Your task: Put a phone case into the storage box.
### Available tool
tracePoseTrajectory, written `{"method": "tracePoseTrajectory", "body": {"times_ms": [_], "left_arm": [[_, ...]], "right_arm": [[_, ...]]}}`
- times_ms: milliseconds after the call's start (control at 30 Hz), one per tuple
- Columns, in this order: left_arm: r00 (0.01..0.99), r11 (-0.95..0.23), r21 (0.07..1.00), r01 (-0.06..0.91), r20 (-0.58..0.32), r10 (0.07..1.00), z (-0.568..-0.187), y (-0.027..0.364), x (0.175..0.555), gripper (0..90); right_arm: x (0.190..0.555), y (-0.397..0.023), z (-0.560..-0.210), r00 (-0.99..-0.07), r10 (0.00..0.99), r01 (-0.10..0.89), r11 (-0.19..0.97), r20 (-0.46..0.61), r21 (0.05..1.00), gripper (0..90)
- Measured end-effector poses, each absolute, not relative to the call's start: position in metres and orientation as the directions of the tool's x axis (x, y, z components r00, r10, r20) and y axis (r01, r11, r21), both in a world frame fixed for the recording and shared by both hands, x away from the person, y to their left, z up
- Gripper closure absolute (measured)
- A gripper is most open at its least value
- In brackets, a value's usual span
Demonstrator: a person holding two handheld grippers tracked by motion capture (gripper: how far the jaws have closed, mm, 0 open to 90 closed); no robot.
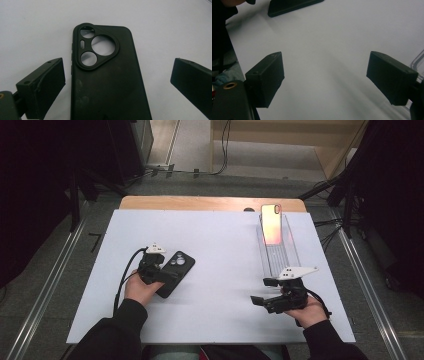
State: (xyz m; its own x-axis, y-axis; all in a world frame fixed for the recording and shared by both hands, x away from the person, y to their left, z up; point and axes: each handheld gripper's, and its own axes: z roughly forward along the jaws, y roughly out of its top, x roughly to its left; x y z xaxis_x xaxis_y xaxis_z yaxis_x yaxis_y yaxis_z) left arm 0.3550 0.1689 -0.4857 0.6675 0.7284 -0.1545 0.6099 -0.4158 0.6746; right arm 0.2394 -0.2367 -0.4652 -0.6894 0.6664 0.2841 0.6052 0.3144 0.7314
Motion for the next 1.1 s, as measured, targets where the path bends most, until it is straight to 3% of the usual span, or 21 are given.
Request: {"method": "tracePoseTrajectory", "body": {"times_ms": [267,700,1100], "left_arm": [[0.674,-0.438,0.65,0.621,-0.157,0.722,-0.498,0.168,0.355,0.0],[0.675,-0.522,0.645,0.558,0.012,0.737,-0.508,0.156,0.346,0.2],[0.666,-0.504,0.677,0.536,0.027,0.745,-0.508,0.162,0.342,12.6]], "right_arm": [[0.239,-0.237,-0.465,-0.69,0.666,0.603,0.315,0.282,0.733,12.8],[0.239,-0.237,-0.465,-0.691,0.666,0.6,0.309,0.282,0.738,12.8],[0.239,-0.236,-0.465,-0.699,0.662,0.589,0.316,0.272,0.744,12.8]]}}
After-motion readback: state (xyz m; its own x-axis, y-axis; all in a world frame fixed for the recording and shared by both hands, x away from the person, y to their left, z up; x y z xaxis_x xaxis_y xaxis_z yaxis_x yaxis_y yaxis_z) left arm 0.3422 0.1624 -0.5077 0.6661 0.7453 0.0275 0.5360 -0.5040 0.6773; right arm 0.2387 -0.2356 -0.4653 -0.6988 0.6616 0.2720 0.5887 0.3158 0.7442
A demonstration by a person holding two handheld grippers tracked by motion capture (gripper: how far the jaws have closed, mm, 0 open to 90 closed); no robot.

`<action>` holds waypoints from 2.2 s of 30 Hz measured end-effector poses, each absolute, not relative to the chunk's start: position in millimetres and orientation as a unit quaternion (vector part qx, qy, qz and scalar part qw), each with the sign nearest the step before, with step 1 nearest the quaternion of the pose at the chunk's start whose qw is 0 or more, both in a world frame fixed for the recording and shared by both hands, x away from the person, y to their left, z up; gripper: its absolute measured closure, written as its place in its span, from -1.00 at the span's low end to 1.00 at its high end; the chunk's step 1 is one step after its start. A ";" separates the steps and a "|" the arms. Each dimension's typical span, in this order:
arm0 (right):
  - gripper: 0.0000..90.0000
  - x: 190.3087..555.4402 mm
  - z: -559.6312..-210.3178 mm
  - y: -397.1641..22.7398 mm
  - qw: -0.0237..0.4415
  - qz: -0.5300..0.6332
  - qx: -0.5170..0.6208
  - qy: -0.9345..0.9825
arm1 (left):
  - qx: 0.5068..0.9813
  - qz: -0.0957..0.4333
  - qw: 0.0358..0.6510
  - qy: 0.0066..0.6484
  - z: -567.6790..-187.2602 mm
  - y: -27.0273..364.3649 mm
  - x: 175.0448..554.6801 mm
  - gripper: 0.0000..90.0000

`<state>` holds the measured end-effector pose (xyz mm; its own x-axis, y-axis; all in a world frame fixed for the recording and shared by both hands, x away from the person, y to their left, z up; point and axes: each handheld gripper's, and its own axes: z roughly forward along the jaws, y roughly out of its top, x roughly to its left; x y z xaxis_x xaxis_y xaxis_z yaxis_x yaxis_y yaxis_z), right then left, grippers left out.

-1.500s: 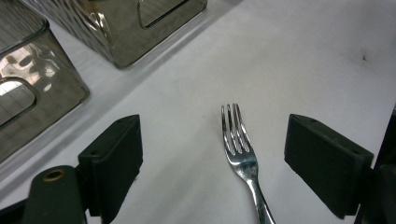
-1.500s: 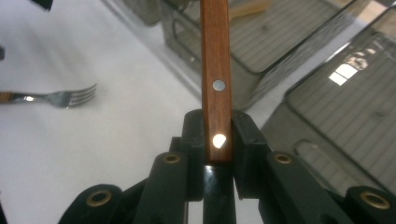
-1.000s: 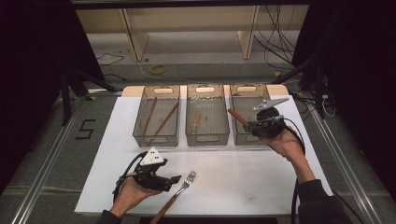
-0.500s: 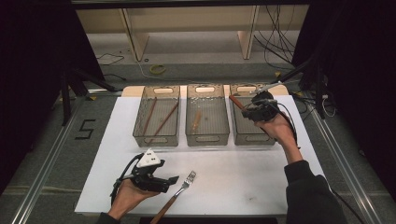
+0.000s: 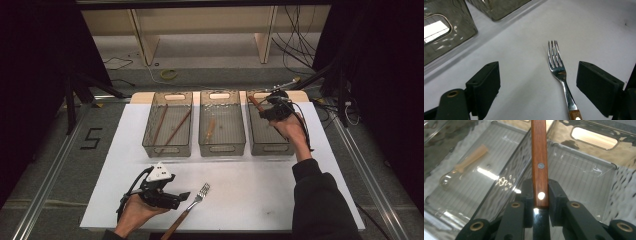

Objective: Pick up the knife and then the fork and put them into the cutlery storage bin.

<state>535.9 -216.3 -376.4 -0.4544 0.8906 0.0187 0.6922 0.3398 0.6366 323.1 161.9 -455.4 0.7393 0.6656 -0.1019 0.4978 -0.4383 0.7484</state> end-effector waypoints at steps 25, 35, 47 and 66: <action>0.26 549.0 -390.6 -213.4 0.172 0.295 0.527 0.778 | 0.845 0.098 0.393 0.350 -458.0 163.9 321.4 -0.59; -0.03 521.4 -377.4 -214.4 0.166 0.318 0.490 0.794 | 0.850 0.093 0.379 0.354 -457.9 163.5 321.2 -0.59; -0.16 458.1 -375.3 -218.8 0.171 0.349 0.431 0.814 | 0.866 0.078 0.342 0.356 -461.4 161.3 315.6 -0.57; -0.21 387.4 -393.0 -222.1 0.151 0.382 0.390 0.824 | 0.896 0.056 0.272 0.347 -467.5 152.7 304.6 -0.51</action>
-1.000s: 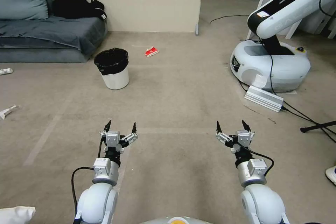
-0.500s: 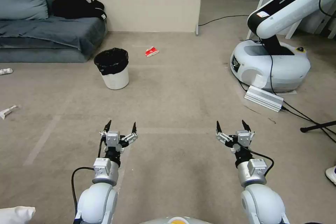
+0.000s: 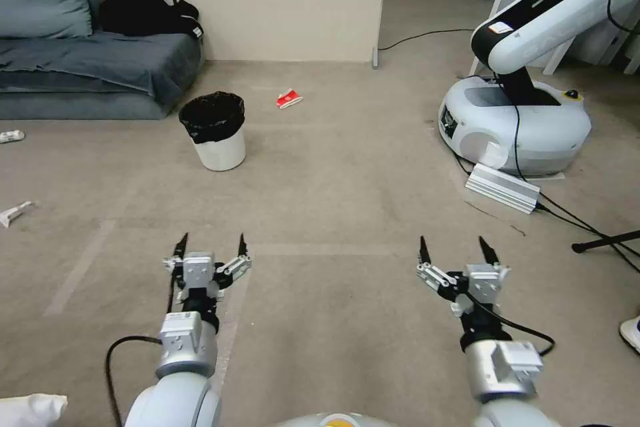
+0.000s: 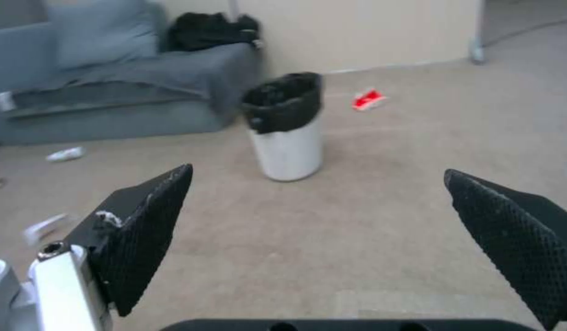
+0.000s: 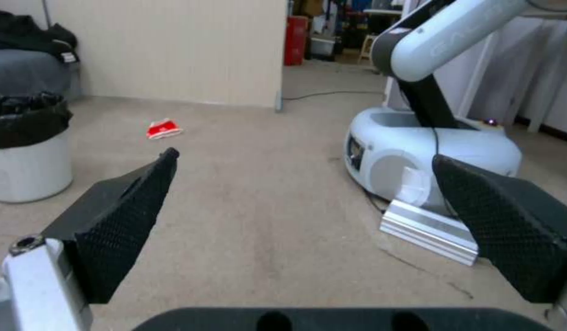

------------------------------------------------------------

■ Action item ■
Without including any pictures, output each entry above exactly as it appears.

■ Task response ■
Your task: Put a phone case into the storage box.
### Available tool
tracePoseTrajectory, written `{"method": "tracePoseTrajectory", "body": {"times_ms": [_], "left_arm": [[_, ...]], "right_arm": [[_, ...]]}}`
- times_ms: milliseconds after the call's start (control at 30 Hz), one per tuple
- Columns, in this order: left_arm: r00 (0.01..0.99), r11 (-0.95..0.23), r21 (0.07..1.00), r01 (-0.06..0.91), r20 (-0.58..0.32), r10 (0.07..1.00), z (-0.568..-0.187), y (-0.027..0.364), x (0.175..0.555), gripper (0..90); right_arm: x (0.190..0.555), y (-0.397..0.023), z (-0.560..-0.210), r00 (-0.99..-0.07), r10 (0.00..0.99), r01 (-0.10..0.89), r11 (-0.19..0.97), r20 (-0.46..0.61), r21 (0.05..1.00), gripper (0..90)
- Measured end-effector poses, each absolute, not relative to the call's start: position in metres and orientation as the directions of the tool's x axis (x, y, z components r00, r10, r20) and y axis (r01, r11, r21), both in a world frame fixed for the recording and shared by both hands, x away from the person, y to their left, z up
- Gripper closure absolute (measured)
- A gripper is most open at its least value
- In brackets, a value's usual span
Demonstrator: a person holding two handheld grippers tracked by motion capture (gripper: how far the jaws have closed, mm, 0 open to 90 closed); no robot.
State: (xyz m; its own x-axis, y-axis; all in a world frame fixed for the recording and shared by both hands, x away from the person, y to their left, z up; point and axes: each handheld gripper's, and its own axes: z roughly forward along the jaws, y roughly out of its top, x roughly to its left; x y z xaxis_x xaxis_y xaxis_z yaxis_x yaxis_y yaxis_z) left arm 0.3550 0.1689 -0.4857 0.6675 0.7284 -0.1545 0.6099 -0.4158 0.6746; right arm 0.2394 -0.2367 -0.4652 -0.6894 0.6664 0.2841 0.6052 0.3144 0.7314
Motion for the next 1.1 s, as measured, targets where the path bends most, until it is straight to 3% of the usual span, or 21 are given.
Request: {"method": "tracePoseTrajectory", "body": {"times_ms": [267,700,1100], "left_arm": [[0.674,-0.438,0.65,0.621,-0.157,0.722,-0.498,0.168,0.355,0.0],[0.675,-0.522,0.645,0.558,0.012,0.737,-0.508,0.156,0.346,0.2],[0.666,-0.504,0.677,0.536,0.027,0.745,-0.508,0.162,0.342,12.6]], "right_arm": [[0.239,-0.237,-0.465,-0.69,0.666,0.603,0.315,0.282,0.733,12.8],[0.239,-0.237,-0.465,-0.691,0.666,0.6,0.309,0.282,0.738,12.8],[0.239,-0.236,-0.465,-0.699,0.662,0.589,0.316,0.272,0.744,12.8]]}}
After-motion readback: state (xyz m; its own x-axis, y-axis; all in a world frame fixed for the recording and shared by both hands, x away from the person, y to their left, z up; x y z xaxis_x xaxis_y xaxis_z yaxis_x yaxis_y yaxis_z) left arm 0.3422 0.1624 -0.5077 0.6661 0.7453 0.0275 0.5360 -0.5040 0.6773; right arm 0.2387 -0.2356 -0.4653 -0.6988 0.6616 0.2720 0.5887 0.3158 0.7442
A demonstration by a person holding two handheld grippers tracked by motion capture (gripper: how far the jaws have closed, mm, 0 open to 90 closed); no robot.

`<action>` holds waypoints from 2.2 s of 30 Hz measured end-effector poses, each absolute, not relative to the chunk's start: position in millimetres and orientation as a unit quaternion (vector part qx, qy, qz and scalar part qw), each with the sign nearest the step before, with step 1 nearest the quaternion of the pose at the chunk's start whose qw is 0 or more, both in a world frame fixed for the recording and shared by both hands, x away from the person, y to their left, z up; gripper: its absolute measured closure, written as its place in its span, from -1.00 at the span's low end to 1.00 at its high end; the chunk's step 1 is one step after its start. A ";" separates the steps and a "|" the arms. Each dimension's typical span, in this order:
arm0 (right):
  - gripper: 0.0000..90.0000
  - x: 190.3087..555.4402 mm
  - z: -559.6312..-210.3178 mm
  - y: -397.1641..22.7398 mm
  - qw: -0.0237..0.4415
  - qz: -0.5300..0.6332
  - qx: -0.5170..0.6208
  - qy: -0.9345..0.9825
arm1 (left):
  - qx: 0.5068..0.9813
  - qz: -0.0957..0.4333
  - qw: 0.0358..0.6510
  - qy: 0.0066..0.6484
  - z: -567.6790..-187.2602 mm
  - y: -27.0273..364.3649 mm
  - x: 175.0448..554.6801 mm
  - gripper: 0.0000..90.0000

`<state>` holds the measured end-effector pose (xyz mm; its own x-axis, y-axis; all in a world frame fixed for the recording and shared by both hands, x away from the person, y to their left, z up; point and axes: each handheld gripper's, and its own axes: z roughly forward along the jaws, y roughly out of its top, x roughly to its left; x y z xaxis_x xaxis_y xaxis_z yaxis_x yaxis_y yaxis_z), right then left, grippers left out.

-1.500s: 
-1.500s: 
-1.000s: 
-0.500s: 
+0.000s: 

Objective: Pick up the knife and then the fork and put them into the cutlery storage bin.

<state>535.9 -216.3 -376.4 -0.4544 0.8906 0.0187 0.6922 0.3398 0.6366 323.1 161.9 -455.4 0.7393 0.6656 -0.1019 0.4978 -0.4383 0.7484</state> end-effector waypoints at steps 25, 35, 47 and 66: <action>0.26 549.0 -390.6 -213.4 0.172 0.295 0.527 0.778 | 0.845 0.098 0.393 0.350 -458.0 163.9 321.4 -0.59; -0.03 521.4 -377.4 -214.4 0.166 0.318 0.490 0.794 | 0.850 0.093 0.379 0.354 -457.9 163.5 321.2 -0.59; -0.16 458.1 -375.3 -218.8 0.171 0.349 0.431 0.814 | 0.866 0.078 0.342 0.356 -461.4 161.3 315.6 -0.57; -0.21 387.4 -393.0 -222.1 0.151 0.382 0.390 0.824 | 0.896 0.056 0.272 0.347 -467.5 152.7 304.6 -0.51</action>
-1.000s: 
-0.500s: 
+0.000s: 
+0.000s: 
+0.000s: 

No more output is required.